+++ Data shown +++

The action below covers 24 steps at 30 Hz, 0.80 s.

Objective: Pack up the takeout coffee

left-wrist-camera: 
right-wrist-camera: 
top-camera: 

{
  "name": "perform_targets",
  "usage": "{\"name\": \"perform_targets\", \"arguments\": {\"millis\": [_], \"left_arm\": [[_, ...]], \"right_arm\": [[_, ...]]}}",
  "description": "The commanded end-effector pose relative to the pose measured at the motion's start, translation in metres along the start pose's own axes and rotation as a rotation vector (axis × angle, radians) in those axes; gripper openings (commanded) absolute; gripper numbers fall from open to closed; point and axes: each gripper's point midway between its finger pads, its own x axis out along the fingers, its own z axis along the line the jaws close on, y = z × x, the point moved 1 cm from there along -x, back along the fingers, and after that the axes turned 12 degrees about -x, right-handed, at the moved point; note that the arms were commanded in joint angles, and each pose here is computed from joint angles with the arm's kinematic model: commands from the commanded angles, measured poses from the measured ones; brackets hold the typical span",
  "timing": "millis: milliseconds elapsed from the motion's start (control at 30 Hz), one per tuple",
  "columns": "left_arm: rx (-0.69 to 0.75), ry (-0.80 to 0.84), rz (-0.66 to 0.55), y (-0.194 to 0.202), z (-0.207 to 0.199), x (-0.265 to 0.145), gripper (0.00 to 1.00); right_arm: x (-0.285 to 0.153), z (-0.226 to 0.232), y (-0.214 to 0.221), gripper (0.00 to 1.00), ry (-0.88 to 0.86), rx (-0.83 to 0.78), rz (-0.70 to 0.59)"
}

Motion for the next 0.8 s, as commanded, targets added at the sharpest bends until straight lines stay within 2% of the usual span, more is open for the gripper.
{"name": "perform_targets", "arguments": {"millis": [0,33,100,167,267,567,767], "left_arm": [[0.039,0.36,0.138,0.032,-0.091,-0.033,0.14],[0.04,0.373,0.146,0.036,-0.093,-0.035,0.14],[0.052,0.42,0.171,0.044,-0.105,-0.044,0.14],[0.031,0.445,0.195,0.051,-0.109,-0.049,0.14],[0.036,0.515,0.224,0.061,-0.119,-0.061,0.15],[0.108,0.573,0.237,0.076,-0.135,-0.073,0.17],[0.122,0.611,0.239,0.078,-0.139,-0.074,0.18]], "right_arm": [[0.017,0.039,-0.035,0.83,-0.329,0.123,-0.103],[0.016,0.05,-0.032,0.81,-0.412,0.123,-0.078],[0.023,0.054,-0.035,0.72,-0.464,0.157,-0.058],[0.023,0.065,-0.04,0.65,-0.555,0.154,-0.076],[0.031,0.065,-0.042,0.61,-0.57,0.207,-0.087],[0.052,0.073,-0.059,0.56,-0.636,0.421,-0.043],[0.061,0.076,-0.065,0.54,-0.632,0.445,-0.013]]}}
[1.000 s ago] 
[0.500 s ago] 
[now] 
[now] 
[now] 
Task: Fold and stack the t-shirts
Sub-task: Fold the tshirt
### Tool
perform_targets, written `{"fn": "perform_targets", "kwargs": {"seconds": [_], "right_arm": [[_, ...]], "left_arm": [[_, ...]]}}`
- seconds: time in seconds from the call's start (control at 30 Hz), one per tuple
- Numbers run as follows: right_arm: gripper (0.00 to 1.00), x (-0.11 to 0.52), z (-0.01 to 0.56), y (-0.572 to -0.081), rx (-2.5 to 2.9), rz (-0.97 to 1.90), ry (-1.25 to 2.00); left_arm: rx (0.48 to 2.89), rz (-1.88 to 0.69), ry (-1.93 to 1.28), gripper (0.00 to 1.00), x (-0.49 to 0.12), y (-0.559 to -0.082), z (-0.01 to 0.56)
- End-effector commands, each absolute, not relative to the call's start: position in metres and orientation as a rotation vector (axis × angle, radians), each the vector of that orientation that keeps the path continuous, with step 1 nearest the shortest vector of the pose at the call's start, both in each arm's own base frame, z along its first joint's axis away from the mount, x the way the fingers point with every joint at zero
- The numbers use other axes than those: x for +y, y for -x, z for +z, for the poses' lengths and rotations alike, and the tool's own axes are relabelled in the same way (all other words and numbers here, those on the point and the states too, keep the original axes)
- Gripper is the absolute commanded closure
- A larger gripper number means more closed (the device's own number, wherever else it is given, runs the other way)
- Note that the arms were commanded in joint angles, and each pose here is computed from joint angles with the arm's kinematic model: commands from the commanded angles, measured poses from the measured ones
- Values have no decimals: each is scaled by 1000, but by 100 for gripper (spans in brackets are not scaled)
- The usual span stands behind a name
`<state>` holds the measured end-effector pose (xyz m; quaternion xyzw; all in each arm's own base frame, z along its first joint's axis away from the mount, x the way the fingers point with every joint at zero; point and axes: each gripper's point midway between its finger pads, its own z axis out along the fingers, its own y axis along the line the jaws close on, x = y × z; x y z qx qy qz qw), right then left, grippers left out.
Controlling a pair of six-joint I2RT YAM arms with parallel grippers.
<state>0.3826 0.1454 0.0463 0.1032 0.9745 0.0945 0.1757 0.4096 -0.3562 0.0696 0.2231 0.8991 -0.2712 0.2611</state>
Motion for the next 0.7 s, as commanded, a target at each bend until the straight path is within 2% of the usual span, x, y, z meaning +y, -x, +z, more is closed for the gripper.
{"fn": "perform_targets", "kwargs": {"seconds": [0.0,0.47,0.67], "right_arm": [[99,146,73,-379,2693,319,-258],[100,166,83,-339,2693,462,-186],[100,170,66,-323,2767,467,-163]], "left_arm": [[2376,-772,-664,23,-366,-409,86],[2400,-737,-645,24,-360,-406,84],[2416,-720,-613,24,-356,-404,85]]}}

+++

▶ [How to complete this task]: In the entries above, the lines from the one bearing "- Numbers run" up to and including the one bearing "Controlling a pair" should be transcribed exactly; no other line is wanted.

▶ [Answer space]:
- Numbers run as follows: right_arm: gripper (0.00 to 1.00), x (-0.11 to 0.52), z (-0.01 to 0.56), y (-0.572 to -0.081), rx (-2.5 to 2.9), rz (-0.97 to 1.90), ry (-1.25 to 2.00); left_arm: rx (0.48 to 2.89), rz (-1.88 to 0.69), ry (-1.93 to 1.28), gripper (0.00 to 1.00), x (-0.49 to 0.12), y (-0.559 to -0.082), z (-0.01 to 0.56)
- End-effector commands, each absolute, not relative to the call's start: position in metres and orientation as a rotation vector (axis × angle, radians), each the vector of that orientation that keeps the path continuous, with step 1 nearest the shortest vector of the pose at the call's start, both in each arm's own base frame, z along its first joint's axis away from the mount, x the way the fingers point with every joint at zero
- The numbers use other axes than those: x for +y, y for -x, z for +z, for the poses' lengths and rotations alike, and the tool's own axes are relabelled in the same way (all other words and numbers here, those on the point and the states too, keep the original axes)
- Gripper is the absolute commanded closure
- A larger gripper number means more closed (the device's own number, wherever else it is given, runs the other way)
- Note that the arms were commanded in joint angles, and each pose here is computed from joint angles with the arm's kinematic model: commands from the commanded angles, measured poses from the measured ones
- Values have no decimals: each is scaled by 1000, but by 100 for gripper (spans in brackets are not scaled)
- The usual span stands behind a name
`<state>` holds the measured end-effector pose (xyz m; quaternion xyzw; all in each arm's own base frame, z along its first joint's axis away from the mount, x the way the fingers point with every joint at zero; point and axes: each gripper's point midway between its finger pads, its own z axis out along the fingers, its own y axis along the line the jaws close on, x = y × z; x y z qx qy qz qw), right then left, grippers left out.
Controlling a pair of six-joint I2RT YAM arms with parallel grippers.

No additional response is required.